China has recently invented one of the fastest transistors in the world. It is none other than bismuth selenide, a topological material. The topological insulator-transistor is expected to compute faster than traditional transistors. Surface currents are dissipationless, making them ultra-low energy devices that solve heat management problems in power electronics.

Power control

Some topological insulators are capable of remaining stable at room temperature. They can function as excellent sensors and controllers to power remote areas and even industrial systems. Isolation in power electronics is a crucial part of safe operations. Magnetoelectric power control systems can use topological insulators to offer no-contact power control in high-voltage and high-current systems.

Optoelectronics

Topological insulators are used in photodetectors and some advanced optoelectronic devices. They are known to improve overall laser performance, imaging functionalities in medical scans, infrared sensing capabilities, and free-space beyond 5G or 6G communication systems. Topological Weyl semimetals such as tantalum arsenide are known to convert infrared light to electricity and recycle heat.

Thermoelectrics

Thermoelectric materials convert heat into electricity. For efficient heat-to-electricity conversion, thermoelectric materials must exhibit low thermal conductivity, high electrical conductivity, and high seed back coefficient.
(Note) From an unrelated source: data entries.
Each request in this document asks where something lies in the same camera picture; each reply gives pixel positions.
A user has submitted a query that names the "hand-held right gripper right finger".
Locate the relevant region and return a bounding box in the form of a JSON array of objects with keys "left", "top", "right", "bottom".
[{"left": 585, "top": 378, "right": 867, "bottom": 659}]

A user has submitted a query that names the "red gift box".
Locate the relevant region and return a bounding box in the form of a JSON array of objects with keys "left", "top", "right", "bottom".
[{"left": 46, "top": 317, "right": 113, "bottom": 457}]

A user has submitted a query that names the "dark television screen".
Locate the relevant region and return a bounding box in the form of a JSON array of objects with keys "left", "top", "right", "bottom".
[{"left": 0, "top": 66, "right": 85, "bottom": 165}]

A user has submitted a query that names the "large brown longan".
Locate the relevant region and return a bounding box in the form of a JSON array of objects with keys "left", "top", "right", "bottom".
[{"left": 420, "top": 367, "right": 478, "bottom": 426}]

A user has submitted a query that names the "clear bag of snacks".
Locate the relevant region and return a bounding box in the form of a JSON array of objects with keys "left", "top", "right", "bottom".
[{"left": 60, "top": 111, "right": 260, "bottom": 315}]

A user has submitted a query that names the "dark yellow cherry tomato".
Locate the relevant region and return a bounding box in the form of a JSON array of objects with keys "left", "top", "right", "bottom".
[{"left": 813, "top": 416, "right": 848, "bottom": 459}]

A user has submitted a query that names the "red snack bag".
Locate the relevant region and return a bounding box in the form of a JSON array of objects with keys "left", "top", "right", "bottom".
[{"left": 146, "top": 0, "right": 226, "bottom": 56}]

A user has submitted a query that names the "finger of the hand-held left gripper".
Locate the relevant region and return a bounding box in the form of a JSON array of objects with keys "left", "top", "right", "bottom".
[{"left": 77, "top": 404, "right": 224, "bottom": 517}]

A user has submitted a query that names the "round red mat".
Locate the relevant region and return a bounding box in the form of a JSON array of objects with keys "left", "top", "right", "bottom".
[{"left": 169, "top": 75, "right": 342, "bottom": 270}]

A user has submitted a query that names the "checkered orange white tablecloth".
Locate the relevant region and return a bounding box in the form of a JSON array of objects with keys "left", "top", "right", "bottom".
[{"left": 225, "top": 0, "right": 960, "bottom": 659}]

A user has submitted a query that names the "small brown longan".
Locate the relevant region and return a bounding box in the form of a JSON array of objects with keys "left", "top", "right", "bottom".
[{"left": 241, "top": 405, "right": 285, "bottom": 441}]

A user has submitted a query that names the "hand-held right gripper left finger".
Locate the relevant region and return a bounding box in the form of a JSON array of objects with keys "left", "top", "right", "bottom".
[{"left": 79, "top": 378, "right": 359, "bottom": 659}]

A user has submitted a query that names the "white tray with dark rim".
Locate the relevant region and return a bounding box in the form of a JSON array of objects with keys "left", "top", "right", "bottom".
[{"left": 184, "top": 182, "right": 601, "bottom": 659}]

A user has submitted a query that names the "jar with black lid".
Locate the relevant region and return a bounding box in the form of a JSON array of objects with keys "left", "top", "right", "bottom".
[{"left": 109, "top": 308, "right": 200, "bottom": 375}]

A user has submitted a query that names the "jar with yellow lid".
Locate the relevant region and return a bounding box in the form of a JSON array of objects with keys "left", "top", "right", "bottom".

Band inversion properties of topological insulators reduce thermal conductivity and boost the seed back coefficient. As a result, a healthy balance of electric conductivity, thermal conductivity, and seed back coefficient exists.

Spintronics

Spintronics is defined as the method of storing, transferring, and processing information through the spin of electrons. Conventional spintronic applications use magnetic materials to control spin. Topological insulators, being quantum materials, are a good candidate for spintronic applications. They can undergo spin-momentum locking to yield higher efficiency at low power. Possible applications could be spin diodes and spin transistors.